All this while, the firm’s investigator Sana (Kubbra Sait) helps Noyonika navigate the world of courts, police stations and prisons. A tough unapologetic fixer of sorts, Sana holds secrets from the time of having worked with Rajeev.

In the mix is a moody, famous senior partner Kishore Ahuja (Kiran Kumar), set to dismantle the legal firm on a whim, and Ilyas (Aseem Hattangadi), a politically connected friend of Rajeev, who helps the couple out of dire situations.

The plot culminates in a hearing to acquit Rajeev, where Noyonika must use her legal firm and de-prioritise her legal career till his name is cleared.

The finest part of the original series is the nuanced, micro-level detailing of how the protagonist’s life unravels. Julianna Marguiles delivered a brilliant and consistent performance, where she pieces her life back together, manages to survive and flourish as a criminal lawyer and, finally, chooses to shape her professional destiny by becoming a US senator.

Besides her dramatic filmy roles in Karan Johar movies, Kajol has grown as an actor and displayed versatility on OTT.

The Trial

In The Trial, she has built Noyonika and given her human touches with uncharacteristic restraint and deftness. She holds Noyonika together, almost on the verge of an emotional breakdown but keeping a lid on it, while she navigates single parenting in the age of social media.

There’s an element of authenticity and vulnerability in her angry and emotional moments. Although Noyonika moves viewers, she retains a steely determination to work hard and reclaim her career.

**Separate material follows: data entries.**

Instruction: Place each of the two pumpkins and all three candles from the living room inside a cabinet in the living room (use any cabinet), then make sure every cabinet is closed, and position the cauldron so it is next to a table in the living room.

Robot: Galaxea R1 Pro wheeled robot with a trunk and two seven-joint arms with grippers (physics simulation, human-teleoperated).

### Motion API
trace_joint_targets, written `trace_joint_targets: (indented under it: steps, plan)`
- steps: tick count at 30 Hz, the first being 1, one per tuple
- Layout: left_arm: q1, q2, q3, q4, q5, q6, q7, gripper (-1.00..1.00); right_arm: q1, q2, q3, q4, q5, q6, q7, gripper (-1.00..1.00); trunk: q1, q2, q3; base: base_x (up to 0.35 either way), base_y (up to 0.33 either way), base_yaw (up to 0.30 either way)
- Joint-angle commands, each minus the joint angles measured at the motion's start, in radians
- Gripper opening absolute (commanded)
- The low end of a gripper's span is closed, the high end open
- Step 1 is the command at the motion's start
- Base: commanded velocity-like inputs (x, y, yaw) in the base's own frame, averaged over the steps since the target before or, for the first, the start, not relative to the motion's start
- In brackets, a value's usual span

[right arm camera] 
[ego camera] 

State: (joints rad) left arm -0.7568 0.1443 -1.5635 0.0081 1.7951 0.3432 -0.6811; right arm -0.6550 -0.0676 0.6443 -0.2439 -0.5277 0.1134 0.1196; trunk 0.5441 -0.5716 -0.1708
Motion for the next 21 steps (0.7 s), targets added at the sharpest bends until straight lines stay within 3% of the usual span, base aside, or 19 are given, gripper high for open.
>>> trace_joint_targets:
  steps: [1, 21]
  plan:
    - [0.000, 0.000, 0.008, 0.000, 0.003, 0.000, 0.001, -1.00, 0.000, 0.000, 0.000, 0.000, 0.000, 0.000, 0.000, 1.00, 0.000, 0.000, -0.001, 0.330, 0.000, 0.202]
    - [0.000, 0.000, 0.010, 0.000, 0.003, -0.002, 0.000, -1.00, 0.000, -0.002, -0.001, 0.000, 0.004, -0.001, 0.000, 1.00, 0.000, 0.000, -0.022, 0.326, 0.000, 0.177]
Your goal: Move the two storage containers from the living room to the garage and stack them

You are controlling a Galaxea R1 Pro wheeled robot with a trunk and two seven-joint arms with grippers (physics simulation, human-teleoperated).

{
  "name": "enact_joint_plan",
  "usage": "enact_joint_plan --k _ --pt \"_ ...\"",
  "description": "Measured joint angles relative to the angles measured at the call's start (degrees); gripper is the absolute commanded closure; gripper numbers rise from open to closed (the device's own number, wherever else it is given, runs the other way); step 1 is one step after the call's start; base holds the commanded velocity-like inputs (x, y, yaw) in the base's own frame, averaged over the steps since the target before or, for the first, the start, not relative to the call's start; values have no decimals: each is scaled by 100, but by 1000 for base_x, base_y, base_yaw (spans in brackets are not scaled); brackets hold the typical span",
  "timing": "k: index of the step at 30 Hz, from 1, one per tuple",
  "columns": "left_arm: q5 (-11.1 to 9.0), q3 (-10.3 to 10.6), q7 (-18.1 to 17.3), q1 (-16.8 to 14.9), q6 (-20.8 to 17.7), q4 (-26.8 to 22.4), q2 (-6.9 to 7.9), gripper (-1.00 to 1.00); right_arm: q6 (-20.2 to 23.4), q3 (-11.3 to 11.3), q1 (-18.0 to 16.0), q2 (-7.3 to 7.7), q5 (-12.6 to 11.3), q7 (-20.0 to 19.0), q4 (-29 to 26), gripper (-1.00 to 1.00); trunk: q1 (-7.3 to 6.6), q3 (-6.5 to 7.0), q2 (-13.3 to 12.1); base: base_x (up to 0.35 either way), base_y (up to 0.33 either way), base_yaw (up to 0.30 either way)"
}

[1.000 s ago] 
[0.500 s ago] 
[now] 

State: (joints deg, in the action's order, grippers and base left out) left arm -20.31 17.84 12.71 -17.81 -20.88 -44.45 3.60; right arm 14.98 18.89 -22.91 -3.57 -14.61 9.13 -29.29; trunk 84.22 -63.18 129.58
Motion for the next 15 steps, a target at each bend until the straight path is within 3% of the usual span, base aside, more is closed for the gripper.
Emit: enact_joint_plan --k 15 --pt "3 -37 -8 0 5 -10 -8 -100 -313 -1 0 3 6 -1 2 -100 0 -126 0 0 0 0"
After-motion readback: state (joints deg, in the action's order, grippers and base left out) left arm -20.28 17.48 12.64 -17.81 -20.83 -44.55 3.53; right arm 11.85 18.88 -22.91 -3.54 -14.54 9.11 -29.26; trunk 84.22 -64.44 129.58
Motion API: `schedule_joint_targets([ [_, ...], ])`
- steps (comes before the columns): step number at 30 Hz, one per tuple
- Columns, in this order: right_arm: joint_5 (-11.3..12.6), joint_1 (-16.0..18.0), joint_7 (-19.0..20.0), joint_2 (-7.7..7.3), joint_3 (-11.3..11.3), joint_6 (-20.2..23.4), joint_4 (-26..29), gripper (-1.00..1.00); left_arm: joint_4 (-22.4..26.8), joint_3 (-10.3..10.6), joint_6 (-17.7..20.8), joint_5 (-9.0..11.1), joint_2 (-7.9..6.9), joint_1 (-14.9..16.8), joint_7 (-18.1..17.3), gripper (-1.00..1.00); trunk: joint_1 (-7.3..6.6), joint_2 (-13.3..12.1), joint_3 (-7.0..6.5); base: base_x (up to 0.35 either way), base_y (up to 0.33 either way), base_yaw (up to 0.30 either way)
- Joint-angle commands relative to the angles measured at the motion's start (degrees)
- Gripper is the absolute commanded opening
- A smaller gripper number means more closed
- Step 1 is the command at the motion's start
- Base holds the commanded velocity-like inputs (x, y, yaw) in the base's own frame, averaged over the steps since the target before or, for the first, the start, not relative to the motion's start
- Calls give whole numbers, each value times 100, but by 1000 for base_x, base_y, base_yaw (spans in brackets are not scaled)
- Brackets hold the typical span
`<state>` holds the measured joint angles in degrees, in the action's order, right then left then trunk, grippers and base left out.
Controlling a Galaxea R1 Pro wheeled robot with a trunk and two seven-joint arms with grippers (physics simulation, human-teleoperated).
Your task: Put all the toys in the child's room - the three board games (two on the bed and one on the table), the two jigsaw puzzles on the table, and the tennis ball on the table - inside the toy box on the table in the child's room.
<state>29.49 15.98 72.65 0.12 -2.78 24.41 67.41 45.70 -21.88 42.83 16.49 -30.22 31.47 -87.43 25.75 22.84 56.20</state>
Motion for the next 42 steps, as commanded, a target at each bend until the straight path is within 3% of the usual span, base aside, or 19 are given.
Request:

Jisshu Sengupta has delivered the goods of a complex family man—sympathetic and quite unreadable. His moral compass is never clearly visible—an aspect he has carried with finesse.

Aseem Hattangadi, Ally Khan, and Sheeba Chaddha have given effective performances as key characters in this story. Kubbra Sait is good, too.

However, The Trial misses out with reduced conversations and a lack of layered storytelling. It’s always the nuances in writing that set us behind Western originals (Hussain Dalal, Abbas Dalal, Sidharth Kumar).

Unlike the original, characters don’t have enough to say to form bonds of friendship and loyalty. With betrayals, secrets, and shady dealings, the plot is deliciously complicated and close to the real world, especially how the political wheeling-dealing works.

Having said that, gaps in the narrative don’t always justify a character’s reasoning or choice. For instance, the senior partner played by Kumar doesn’t convince anyone with his act of dismantling the legal firm that carries his name. His actions are meant to be erratic, but their impact—despite at the series' midpoint—doesn’t raise the stakes in this drama.

At times, the re-assembling of key events that occur across different seasons of the original series makes this adaptation’s plot seem jumpy. Moreover, the continuous flute-based musical score doesn’t help. Dramas should hold the viewer’s attention with the emotions and responses playing out onscreen, sans belt music tracks.

Sait’s character is stony-faced, always seeking wealth, but the rationale for her actions is never explored and, therefore, loses context.

Director Suparn Verma could get his stars to perform and has successfully replicated the high points of drama in this series, but the narrative’s intensity slows the viewing experience.

Having said that, The Trial is worthwhile to watch as it brings a convincing and well-enacted performance by a solid Indian female heroine for OTT. For Kajol fans, it’s worth binge-watching.